Vers une théorie du droit, formation de l’État et mouvements sociaux dans l’Inde moderne

En 2022, il faut être exceptionnellement déconnecté pour ne pas avoir pris note du recul démocratique dramatique qui a eu lieu en Inde sous le règne de huit ans de Narendra Modi et du parti nationaliste hindou de droite Bharatiya Janata Party (BJP) . Cela se reflète dans le déclassement de l’Inde sur plusieurs indices internationaux de démocratie ces dernières années, en raison de la façon dont le régime de Modi a restreint les droits civils et politiques fondamentaux, tels que la liberté d’expression et l’activisme de la société civile. De plus, les droits des minorités – plus spécifiquement, les droits de la minorité musulmane de l’Inde – ont été érodés par la violence meurtrière des groupes d’autodéfense nationalistes hindous. Et, surtout, depuis que Modi a remporté un deuxième mandat au pouvoir en 2019, le nationalisme hindou – une idéologie fondée sur l’affirmation fondamentale selon laquelle l’Inde devrait être une nation hindoue – est désormais inscrit dans la loi, reléguant de fait les musulmans indiens au rang de seconde classe. citoyenneté. Cette conjoncture périlleuse oblige certainement à repenser de manière critique l’économie politique de l’ordre politique indien.

Dans un article récent paru dans Comparative Studies of South Asia, Africa and the Middle East, Kenneth Bo Nielsen, Anand Vaidya et moi-même le faisons précisément en théorisant la relation entre le droit, les mouvements sociaux et la formation de l’État dans la longue durée de la démocratie indienne.

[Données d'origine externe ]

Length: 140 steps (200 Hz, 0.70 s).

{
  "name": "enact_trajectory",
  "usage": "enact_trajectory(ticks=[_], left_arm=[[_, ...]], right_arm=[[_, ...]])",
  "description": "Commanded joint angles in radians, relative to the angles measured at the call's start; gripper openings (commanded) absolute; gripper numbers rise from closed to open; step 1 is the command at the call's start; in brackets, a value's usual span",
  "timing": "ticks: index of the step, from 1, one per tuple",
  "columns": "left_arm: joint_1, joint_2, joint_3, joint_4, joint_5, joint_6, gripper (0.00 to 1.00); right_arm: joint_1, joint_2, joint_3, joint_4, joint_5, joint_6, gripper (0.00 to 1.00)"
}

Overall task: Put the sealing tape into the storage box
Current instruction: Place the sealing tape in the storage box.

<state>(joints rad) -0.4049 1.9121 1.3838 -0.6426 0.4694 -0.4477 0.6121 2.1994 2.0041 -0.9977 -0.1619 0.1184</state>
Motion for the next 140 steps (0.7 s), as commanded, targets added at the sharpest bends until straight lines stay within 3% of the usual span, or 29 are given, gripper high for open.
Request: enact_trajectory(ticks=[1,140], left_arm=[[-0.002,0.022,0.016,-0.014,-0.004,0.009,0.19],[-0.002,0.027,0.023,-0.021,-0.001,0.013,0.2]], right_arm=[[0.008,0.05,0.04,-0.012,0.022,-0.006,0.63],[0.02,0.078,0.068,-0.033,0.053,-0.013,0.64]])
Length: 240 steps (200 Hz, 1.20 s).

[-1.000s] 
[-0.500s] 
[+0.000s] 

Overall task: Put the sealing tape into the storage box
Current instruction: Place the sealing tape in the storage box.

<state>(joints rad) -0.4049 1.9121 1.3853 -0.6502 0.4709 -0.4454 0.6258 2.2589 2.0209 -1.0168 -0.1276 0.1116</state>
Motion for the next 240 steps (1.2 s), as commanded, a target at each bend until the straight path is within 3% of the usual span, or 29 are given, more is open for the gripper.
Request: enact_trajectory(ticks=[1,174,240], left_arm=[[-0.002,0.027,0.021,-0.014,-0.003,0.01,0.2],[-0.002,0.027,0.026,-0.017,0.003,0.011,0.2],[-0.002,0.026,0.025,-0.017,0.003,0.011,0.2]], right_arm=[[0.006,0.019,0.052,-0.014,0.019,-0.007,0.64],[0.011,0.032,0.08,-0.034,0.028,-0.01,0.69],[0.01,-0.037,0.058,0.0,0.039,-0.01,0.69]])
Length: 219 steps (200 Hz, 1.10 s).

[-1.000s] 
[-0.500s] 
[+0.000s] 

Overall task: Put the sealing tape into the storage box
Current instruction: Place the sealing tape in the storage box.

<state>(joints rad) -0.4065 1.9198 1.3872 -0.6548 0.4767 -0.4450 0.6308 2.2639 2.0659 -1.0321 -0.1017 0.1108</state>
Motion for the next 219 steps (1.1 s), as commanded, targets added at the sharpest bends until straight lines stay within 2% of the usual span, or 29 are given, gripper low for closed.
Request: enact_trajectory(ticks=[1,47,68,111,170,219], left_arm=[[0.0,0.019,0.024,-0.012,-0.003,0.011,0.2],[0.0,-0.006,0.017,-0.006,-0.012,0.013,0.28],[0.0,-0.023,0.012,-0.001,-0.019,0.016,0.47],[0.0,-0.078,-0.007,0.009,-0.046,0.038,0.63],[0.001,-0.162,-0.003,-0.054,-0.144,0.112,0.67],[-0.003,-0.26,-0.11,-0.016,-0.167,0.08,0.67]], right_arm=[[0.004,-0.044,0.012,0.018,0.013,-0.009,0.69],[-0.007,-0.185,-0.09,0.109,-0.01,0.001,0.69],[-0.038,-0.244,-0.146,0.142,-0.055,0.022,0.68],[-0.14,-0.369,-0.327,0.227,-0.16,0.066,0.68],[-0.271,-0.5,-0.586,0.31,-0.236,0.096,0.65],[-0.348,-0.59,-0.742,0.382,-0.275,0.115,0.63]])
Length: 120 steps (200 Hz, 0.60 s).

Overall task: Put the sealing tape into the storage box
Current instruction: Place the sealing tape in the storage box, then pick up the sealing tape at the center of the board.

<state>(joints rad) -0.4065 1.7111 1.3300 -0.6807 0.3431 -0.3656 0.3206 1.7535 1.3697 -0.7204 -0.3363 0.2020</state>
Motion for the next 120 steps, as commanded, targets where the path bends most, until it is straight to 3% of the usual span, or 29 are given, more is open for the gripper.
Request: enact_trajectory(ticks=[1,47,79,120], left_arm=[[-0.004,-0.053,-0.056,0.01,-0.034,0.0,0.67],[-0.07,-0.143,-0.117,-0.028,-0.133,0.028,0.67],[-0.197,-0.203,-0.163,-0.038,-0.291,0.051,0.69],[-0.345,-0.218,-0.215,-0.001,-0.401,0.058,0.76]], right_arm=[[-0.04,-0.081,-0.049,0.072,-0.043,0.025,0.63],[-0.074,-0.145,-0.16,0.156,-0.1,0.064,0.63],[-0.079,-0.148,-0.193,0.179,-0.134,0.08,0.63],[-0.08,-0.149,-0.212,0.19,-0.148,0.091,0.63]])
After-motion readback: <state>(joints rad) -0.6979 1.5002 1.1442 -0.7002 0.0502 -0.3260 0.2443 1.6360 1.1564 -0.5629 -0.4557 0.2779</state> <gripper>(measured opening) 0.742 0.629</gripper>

En concevant la démocratie indienne comme un ordre politique qui a émergé et a été façonné par une révolution passive en cours, nous nous concentrons sur la création et la défaite des équilibres de compromis entre les forces sociales dominantes et subalternes dans les relations État-société dans et à travers le droit et les formations juridiques. à travers trois conjonctures de l’histoire moderne de l’Inde : premièrement, la lutte et la transition vers l’indépendance, de 1920 à 1950 ; deuxièmement, le long démantèlement de l’État nehruvien, de la fin des années 1960 aux années 1980 ; troisièmement, la période du début des années 1990 à nos jours, animée par la montée des partis dalits et des castes inférieures, de l’économie indienne et la montée du nationalisme hindou en tant que force hégémonique dans la politique et la société indiennes. Situant ces conjonctures sur une période séculaire, nous soutenons que les mouvements sociaux et l’État se sont constitués à travers cette longue durée, et que cette co-constitution a été à la fois médiatisée et inscrite dans le droit.

Nous commençons notre analyse en développant une perspective Gramscienne sur le fonctionnement du droit en relation avec les mouvements sociaux et la formation de l’État dans l’Inde moderne. Gramsci, bien sûr, n’a pas beaucoup écrit sur le droit en soi, mais il est néanmoins possible d’acquérir quelques idées critiques sur le droit en tant que terrain sur lequel les mouvements interagissent avec le projet de création d’État à partir de ses textes. Par-dessus tout, peut-être, Gramsci était parfaitement conscient que la loi avait des effets non seulement coercitifs mais aussi idéologiques sur l’organisation de la société civile. Il s’ensuit que le droit et la législation doivent être abordés comme des dimensions intégrales de la formation, du dépassement et de la transformation des équilibres instables de compromis entre les groupes sociaux qui sous-tendent et entretiennent l’hégémonie.

Dans notre article, nous examinons comment cette dynamique s’est déroulée dans le contexte indien, où les mouvements sociaux d’en bas ont façonné les significations de la loi et la loi, à son tour, a codifié les relations de pouvoir entre les groupes dominants et subalternes. La loi, selon nous, a simultanément fait des concessions et contenu l’action collective des mouvements subalternes. Par exemple, l’activisme juridique a proliféré en Inde après l’état d’urgence – une période de 1975 à 1977, au cours de laquelle Indira Gandhi du Parti du Congrès a suspendu les libertés civiles et annulé les élections en réponse aux troubles sociaux. Les mouvements sociaux ont activement utilisé le litige d’intérêt public (PIL) pour se tailler et étendre de nouveaux domaines de mobilisation, structurés autour du langage et des imaginaires du droit. De même, les partis politiques dalits et de caste inférieure ont défendu des lois sur l’action positive, mais cela n’a pas réussi à redistribuer de manière substantielle les opportunités et les ressources dans la société indienne.

En un mot, le droit établit un équilibre hégémonique en définissant les frontières juridiques des relations entre groupes dominants et subalternes et les limites de ce qui est politiquement admissible. Or, cet équilibre est instable précisément parce que l’interprétation des lois et la délimitation de ces relations sont sujettes à contestation d’en bas.